**WHAT NEEDS TO BE DONE:**
Take every line from the entries below that includes the word "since" and copy it.

──────── PROVIDED RECORDS ────────

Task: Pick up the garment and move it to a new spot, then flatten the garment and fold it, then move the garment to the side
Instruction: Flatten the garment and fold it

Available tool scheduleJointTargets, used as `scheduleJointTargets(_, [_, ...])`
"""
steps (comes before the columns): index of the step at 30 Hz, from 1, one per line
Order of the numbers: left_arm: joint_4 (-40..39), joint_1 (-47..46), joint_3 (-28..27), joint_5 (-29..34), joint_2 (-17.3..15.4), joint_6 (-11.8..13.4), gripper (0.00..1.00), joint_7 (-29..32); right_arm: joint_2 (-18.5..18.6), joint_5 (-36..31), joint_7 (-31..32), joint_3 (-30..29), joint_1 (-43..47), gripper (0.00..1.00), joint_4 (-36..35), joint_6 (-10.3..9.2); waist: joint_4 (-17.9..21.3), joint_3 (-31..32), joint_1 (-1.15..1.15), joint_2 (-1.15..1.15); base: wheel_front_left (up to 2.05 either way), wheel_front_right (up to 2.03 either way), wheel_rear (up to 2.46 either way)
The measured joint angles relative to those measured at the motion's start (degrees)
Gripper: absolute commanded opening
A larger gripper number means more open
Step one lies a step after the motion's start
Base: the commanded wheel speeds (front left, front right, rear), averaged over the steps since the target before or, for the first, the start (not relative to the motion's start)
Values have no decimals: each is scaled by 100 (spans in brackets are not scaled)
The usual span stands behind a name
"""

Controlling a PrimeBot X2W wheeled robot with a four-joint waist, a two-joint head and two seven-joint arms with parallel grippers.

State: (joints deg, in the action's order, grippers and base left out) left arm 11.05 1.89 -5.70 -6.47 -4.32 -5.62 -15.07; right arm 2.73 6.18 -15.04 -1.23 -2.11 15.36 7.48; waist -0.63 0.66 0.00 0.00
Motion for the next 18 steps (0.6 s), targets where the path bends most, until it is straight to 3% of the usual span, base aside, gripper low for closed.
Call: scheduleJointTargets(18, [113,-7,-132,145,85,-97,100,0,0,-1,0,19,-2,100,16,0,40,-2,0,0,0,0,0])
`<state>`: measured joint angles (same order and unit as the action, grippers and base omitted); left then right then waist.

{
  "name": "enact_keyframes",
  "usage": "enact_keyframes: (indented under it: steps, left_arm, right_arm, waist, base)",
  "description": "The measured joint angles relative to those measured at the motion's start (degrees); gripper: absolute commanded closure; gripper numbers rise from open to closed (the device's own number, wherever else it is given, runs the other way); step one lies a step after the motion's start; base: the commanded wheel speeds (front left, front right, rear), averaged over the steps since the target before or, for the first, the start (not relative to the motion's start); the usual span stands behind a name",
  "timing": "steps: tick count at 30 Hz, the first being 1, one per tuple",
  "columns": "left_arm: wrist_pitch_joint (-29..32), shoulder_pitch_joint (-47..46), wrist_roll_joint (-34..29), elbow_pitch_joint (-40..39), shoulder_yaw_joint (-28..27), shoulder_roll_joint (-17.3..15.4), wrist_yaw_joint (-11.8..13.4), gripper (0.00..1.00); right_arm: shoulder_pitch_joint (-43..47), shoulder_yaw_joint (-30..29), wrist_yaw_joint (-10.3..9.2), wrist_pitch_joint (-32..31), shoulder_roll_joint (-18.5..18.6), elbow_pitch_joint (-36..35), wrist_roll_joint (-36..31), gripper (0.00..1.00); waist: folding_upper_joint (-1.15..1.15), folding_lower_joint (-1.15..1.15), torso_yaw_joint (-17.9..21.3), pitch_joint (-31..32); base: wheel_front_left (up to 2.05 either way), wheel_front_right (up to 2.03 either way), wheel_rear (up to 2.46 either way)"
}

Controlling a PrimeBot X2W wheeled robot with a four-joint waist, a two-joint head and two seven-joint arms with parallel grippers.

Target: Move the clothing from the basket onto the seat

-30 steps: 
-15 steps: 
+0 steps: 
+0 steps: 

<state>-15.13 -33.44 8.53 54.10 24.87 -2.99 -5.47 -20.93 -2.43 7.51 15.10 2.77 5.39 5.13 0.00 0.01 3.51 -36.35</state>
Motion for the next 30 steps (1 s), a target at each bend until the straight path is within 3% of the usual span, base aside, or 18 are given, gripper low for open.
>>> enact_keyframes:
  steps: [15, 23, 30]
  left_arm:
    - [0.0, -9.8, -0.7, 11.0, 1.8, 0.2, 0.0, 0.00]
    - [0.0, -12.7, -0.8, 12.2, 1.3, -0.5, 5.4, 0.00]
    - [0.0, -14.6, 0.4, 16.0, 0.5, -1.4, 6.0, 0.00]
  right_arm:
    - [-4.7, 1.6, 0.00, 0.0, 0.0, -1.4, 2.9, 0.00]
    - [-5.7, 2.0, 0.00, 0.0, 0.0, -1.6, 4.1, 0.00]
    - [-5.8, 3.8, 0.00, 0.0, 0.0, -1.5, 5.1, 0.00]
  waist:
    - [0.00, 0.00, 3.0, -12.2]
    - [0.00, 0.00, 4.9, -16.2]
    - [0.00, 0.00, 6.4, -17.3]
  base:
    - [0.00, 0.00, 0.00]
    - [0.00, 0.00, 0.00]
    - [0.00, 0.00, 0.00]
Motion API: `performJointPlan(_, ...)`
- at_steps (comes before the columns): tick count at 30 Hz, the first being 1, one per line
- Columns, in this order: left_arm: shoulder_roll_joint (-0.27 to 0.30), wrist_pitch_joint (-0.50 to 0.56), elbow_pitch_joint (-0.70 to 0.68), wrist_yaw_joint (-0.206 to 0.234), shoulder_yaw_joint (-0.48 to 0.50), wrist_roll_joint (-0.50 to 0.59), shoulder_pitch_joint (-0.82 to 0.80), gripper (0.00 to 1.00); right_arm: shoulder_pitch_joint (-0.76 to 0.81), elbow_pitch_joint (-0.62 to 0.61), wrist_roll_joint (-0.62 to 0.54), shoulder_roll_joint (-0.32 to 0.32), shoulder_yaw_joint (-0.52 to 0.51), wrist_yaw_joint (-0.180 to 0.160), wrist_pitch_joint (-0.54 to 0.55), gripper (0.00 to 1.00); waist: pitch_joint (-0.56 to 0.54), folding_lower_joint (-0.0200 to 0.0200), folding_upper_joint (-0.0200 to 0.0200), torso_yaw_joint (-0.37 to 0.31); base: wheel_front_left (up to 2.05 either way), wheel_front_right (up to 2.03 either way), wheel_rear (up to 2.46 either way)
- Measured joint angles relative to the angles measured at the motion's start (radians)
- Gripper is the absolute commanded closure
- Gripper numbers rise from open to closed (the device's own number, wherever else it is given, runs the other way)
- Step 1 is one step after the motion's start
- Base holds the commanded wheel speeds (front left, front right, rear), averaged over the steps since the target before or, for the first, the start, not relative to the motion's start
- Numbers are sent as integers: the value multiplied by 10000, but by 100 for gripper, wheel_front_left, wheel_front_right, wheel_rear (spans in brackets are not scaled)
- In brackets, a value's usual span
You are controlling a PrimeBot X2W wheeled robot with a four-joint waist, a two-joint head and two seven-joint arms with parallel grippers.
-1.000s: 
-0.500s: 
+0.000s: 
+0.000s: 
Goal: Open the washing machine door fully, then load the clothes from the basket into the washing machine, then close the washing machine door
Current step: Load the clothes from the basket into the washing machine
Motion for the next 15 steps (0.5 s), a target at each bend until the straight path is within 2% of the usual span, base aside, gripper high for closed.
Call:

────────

**EXERCISE RESPONSE:**
Base: the commanded wheel speeds (front left, front right, rear), averaged over the steps since the target before or, for the first, the start (not relative to the motion's start)
  "description": "The measured joint angles relative to those measured at the motion's start (degrees); gripper: absolute commanded closure; gripper numbers rise from open to closed (the device's own number, wherever else it is given, runs the other way); step one lies a step after the motion's start; base: the commanded wheel speeds (front left, front right, rear), averaged over the steps since the target before or, for the first, the start (not relative to the motion's start); the usual span stands behind a name",
- Base holds the commanded wheel speeds (front left, front right, rear), averaged over the steps since the target before or, for the first, the start, not relative to the motion's start

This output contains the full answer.